> _Work instructions_:
Transcribe the data below verbatim from the line with "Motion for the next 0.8" to the line with "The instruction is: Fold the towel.". Include both of those lines.

** Opening Data for review block **

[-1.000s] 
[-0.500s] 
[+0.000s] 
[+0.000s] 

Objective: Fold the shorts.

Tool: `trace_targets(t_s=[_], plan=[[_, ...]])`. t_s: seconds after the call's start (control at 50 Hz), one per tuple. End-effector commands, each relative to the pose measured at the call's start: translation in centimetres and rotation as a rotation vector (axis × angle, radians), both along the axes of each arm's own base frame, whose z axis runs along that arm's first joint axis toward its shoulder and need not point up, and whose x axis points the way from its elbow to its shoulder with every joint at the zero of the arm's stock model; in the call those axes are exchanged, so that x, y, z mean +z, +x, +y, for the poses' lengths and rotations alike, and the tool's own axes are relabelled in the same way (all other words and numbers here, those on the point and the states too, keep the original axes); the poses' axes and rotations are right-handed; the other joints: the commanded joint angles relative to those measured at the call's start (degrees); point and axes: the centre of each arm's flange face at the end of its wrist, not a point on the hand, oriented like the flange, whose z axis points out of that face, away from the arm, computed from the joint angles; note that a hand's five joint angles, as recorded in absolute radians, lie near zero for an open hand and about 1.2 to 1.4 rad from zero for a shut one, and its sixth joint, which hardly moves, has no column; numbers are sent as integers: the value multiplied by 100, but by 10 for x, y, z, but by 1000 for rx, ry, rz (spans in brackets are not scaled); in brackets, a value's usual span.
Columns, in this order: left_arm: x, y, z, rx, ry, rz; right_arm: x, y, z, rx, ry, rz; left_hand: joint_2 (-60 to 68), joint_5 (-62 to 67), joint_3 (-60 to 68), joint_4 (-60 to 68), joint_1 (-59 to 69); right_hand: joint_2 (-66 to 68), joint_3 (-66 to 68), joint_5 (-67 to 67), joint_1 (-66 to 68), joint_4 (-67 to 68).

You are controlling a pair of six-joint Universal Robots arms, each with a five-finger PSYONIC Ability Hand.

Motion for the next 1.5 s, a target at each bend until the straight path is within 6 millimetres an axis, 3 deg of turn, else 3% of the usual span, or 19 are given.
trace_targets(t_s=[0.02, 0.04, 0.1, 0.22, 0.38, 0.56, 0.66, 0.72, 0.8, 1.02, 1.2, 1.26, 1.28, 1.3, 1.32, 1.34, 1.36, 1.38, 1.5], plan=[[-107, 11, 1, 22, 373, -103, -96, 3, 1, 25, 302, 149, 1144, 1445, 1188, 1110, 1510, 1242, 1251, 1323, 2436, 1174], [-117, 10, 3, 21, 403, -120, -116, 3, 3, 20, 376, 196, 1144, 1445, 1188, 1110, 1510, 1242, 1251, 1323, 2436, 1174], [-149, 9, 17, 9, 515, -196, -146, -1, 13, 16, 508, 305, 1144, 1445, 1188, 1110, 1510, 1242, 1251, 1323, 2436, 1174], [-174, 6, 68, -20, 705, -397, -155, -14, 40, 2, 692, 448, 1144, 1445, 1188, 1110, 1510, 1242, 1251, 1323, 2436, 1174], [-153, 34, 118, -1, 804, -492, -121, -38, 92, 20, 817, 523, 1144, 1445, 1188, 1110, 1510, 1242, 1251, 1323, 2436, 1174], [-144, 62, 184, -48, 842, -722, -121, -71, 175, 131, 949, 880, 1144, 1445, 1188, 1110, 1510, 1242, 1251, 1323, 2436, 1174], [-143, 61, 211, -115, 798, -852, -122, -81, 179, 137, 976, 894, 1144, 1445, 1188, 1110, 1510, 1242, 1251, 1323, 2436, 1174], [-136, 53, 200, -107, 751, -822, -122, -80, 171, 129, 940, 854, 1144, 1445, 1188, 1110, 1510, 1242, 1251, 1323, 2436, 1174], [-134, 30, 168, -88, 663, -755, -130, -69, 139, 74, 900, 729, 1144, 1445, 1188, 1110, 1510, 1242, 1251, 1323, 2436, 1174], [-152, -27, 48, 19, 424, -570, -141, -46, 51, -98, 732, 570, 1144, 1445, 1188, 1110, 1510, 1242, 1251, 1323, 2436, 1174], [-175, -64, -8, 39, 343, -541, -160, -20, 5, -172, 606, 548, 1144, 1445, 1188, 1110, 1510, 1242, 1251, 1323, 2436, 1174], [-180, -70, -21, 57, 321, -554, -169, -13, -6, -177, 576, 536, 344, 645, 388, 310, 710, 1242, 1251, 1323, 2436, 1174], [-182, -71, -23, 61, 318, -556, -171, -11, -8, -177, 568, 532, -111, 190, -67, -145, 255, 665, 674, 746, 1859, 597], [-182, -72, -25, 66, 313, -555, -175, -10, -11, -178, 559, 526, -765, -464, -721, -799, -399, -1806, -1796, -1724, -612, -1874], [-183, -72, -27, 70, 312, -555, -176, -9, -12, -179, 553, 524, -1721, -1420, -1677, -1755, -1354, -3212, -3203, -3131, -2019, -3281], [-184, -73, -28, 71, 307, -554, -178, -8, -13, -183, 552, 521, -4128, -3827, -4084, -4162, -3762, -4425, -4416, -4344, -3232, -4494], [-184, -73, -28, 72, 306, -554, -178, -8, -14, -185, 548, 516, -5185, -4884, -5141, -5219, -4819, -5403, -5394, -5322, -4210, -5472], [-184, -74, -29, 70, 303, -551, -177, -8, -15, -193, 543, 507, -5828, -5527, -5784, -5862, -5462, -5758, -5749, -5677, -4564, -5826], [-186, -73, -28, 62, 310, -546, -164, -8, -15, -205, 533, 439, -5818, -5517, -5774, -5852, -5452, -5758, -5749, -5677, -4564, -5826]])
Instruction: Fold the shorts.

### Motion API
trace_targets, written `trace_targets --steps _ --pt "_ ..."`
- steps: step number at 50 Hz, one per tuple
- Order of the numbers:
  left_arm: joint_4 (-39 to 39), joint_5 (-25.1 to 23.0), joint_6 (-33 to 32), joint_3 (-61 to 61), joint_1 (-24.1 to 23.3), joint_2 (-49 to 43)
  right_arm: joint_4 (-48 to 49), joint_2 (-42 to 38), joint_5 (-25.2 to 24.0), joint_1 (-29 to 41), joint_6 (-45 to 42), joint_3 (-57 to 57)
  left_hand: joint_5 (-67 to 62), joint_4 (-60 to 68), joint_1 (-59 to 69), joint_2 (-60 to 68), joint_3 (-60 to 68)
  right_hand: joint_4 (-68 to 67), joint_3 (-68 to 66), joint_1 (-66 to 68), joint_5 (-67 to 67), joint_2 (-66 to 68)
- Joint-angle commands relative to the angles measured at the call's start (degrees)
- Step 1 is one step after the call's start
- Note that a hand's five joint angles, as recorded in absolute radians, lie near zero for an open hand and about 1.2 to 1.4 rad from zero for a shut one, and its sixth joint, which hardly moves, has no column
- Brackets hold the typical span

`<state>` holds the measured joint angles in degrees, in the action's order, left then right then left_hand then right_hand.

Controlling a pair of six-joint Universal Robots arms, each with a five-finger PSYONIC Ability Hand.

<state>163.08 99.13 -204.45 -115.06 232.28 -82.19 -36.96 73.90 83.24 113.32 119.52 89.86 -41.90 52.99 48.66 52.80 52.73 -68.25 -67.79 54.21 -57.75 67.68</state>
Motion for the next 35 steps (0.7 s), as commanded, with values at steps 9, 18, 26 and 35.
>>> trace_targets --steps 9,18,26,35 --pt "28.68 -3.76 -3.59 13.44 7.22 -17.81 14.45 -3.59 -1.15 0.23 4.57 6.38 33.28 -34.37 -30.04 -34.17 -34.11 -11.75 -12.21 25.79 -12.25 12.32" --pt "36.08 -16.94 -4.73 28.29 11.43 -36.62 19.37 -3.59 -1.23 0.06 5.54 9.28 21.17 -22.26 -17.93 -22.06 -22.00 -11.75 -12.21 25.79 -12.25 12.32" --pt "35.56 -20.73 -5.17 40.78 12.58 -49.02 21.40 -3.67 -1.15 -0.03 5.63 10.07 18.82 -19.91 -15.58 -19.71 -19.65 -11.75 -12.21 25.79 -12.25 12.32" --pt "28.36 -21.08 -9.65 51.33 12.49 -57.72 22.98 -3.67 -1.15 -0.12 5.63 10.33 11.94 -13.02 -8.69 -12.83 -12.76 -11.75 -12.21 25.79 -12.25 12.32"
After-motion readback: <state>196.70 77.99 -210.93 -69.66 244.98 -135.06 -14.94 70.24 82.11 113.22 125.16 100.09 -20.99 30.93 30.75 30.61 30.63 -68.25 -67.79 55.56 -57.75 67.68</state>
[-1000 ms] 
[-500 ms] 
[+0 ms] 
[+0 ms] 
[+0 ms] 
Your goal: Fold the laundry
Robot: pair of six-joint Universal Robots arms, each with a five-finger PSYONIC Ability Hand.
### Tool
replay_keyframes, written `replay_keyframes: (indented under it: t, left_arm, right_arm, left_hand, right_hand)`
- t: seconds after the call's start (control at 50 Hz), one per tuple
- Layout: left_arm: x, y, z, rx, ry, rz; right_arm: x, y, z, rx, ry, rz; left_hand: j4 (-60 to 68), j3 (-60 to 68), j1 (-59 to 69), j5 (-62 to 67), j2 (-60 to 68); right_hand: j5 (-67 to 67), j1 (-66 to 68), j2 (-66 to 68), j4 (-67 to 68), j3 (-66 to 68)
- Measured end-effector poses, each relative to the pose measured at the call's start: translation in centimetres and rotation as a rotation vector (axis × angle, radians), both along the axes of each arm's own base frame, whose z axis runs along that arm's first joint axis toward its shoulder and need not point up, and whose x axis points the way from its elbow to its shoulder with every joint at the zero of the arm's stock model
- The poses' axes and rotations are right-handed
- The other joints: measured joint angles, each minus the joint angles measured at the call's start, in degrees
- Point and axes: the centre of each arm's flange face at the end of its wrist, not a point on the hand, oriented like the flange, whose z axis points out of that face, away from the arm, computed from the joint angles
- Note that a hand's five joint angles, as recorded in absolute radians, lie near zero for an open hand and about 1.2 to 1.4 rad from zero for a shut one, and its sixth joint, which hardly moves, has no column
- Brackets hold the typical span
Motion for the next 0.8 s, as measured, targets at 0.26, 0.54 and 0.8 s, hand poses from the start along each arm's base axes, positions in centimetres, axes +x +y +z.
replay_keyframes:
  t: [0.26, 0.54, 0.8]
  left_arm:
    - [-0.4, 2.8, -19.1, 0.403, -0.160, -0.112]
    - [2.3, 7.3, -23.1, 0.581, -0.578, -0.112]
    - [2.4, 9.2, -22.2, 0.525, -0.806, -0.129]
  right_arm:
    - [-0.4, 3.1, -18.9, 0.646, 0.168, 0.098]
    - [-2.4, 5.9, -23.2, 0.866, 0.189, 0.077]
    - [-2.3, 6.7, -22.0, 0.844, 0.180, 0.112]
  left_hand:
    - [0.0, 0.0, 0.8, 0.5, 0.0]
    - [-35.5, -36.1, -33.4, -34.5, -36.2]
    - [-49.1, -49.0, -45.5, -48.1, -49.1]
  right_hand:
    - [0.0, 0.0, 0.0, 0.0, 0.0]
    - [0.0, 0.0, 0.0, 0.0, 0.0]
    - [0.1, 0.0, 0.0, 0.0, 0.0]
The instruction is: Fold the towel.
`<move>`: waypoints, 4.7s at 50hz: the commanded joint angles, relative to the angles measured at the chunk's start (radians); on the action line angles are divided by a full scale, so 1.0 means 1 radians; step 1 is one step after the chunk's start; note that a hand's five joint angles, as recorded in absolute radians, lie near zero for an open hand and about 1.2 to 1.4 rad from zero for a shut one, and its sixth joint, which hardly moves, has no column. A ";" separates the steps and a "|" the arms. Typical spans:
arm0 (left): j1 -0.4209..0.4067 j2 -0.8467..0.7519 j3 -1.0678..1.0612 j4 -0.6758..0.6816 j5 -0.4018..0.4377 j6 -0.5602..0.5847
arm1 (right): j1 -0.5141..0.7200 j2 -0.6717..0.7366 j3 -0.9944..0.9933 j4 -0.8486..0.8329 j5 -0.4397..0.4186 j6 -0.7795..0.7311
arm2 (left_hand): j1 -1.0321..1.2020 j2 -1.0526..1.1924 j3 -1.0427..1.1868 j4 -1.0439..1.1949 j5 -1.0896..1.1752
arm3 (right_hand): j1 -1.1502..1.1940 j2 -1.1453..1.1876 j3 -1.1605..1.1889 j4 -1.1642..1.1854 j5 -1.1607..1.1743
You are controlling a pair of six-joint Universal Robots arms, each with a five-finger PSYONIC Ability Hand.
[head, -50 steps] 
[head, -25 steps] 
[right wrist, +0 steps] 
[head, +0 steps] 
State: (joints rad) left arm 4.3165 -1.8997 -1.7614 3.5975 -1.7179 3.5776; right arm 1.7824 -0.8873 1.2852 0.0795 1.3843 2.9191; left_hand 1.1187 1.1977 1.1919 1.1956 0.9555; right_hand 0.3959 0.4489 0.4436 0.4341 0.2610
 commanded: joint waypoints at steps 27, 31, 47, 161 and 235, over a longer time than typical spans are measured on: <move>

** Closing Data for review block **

> _Answer to this problem_:
Motion for the next 0.8 s, as measured, targets at 0.26, 0.54 and 0.8 s, hand poses from the start along each arm's base axes, positions in centimetres, axes +x +y +z.
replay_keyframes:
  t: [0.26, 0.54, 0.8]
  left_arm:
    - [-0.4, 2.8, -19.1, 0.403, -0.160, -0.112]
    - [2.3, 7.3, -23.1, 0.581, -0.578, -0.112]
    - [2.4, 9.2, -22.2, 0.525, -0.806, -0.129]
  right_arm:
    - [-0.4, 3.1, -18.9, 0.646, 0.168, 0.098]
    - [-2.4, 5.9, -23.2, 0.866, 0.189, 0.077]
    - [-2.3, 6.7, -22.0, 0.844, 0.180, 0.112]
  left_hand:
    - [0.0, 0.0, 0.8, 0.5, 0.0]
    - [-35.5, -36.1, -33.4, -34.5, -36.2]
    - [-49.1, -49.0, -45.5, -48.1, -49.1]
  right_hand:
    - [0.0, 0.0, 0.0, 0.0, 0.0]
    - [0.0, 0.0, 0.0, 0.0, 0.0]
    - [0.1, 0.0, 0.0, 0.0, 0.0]
The instruction is: Fold the towel.

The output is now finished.